**TO DO**
Treat the line containing "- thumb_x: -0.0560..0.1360" as the first line of the answer and the last line of the data as its final line, reproducing every line between exactly.

Segment Start: SUPPLIED ENTRIES

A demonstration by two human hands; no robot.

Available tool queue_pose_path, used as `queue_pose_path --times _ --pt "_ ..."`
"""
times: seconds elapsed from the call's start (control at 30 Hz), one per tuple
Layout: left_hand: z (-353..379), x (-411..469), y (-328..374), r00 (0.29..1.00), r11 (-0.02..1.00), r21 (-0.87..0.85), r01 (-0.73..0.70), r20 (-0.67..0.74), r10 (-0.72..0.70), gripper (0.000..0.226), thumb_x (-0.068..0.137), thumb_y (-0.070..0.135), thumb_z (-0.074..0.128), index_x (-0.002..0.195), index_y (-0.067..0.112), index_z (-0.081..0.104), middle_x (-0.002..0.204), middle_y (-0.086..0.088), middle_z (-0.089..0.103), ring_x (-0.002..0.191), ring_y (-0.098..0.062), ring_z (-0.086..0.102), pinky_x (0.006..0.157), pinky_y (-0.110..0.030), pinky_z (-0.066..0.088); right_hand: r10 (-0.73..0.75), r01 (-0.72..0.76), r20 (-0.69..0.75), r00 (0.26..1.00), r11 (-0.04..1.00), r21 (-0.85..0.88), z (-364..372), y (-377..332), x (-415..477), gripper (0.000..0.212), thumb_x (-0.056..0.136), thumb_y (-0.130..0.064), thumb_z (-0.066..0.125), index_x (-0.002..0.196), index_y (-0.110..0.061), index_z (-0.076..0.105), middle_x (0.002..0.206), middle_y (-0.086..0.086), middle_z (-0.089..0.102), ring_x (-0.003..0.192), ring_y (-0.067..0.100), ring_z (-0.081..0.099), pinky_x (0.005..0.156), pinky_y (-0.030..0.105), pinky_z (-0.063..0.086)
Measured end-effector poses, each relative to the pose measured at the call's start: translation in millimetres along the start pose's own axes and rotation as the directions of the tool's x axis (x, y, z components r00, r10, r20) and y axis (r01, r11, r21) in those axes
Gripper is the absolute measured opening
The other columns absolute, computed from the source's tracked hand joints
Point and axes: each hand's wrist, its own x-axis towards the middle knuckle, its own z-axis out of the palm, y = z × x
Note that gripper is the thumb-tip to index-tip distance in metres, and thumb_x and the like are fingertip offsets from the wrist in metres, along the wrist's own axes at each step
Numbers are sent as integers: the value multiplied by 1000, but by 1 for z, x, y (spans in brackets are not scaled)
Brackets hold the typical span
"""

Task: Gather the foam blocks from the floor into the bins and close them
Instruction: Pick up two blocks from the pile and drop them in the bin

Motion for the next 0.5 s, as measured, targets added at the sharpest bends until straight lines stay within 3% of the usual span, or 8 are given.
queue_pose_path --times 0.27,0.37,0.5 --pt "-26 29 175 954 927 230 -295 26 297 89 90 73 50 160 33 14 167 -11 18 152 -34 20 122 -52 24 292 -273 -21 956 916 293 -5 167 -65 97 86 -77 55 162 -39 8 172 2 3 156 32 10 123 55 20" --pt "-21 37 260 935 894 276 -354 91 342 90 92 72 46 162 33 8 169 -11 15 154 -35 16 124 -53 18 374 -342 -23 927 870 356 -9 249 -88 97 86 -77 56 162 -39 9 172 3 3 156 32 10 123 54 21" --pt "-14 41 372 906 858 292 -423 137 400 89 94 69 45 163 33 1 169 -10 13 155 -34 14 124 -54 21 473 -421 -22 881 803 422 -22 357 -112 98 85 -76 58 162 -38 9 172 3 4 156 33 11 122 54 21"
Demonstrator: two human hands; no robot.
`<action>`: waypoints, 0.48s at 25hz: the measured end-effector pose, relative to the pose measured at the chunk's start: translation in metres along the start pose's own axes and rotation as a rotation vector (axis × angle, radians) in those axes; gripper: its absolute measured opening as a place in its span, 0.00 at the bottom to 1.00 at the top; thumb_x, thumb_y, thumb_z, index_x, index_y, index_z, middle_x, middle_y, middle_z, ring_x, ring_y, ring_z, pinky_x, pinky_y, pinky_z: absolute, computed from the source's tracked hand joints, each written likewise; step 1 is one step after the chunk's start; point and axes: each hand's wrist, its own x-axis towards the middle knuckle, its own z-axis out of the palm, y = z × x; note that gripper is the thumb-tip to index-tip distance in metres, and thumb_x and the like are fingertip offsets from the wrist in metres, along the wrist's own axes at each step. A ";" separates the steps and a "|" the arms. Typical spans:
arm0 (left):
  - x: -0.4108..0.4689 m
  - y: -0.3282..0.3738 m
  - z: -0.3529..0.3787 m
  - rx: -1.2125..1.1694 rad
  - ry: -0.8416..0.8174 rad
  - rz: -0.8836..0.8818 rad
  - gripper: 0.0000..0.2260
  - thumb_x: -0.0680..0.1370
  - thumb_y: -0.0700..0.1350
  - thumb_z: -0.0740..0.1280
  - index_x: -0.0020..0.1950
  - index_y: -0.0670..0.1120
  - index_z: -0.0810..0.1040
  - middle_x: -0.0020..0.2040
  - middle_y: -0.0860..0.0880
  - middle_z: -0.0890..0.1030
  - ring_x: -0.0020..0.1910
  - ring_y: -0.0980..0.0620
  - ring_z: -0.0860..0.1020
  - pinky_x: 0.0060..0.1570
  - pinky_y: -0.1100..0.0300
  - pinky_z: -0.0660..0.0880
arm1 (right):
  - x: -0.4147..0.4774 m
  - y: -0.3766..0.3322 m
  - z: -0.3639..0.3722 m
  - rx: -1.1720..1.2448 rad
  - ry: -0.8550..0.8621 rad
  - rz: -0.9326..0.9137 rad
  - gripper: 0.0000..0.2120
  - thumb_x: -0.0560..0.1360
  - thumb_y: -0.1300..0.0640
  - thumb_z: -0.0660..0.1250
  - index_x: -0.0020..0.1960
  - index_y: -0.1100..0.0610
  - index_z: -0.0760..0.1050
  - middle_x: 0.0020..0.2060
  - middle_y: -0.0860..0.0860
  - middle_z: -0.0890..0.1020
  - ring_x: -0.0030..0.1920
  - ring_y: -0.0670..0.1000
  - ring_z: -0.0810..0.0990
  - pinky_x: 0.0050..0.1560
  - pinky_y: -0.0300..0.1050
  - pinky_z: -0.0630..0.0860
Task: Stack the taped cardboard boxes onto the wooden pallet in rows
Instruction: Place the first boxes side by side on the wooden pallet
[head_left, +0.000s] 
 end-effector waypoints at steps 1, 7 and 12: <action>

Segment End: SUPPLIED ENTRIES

**TASK SOLUTION**
  - thumb_x: -0.0560..0.1360
  - thumb_y: -0.1300..0.0640
  - thumb_z: -0.0660..0.1250
  - index_x: -0.0020..0.1960
  - index_y: -0.1100..0.0610
  - index_z: -0.0760..0.1050
  - middle_x: 0.0020..0.2060
  - middle_y: -0.0860..0.0860
  - middle_z: -0.0890..0.1020
  - ring_x: -0.0030..0.1920
  - ring_y: -0.0670..0.1000
  - ring_z: -0.0810..0.0990
  - pinky_x: 0.0050..0.1560
  - pinky_y: -0.0300..0.1050
  - pinky_z: -0.0630..0.0860
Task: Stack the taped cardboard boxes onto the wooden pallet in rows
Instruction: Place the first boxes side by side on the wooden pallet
[head_left, +0.000s] 
 end-effector waypoints at steps 1, 7 and 12: <action>

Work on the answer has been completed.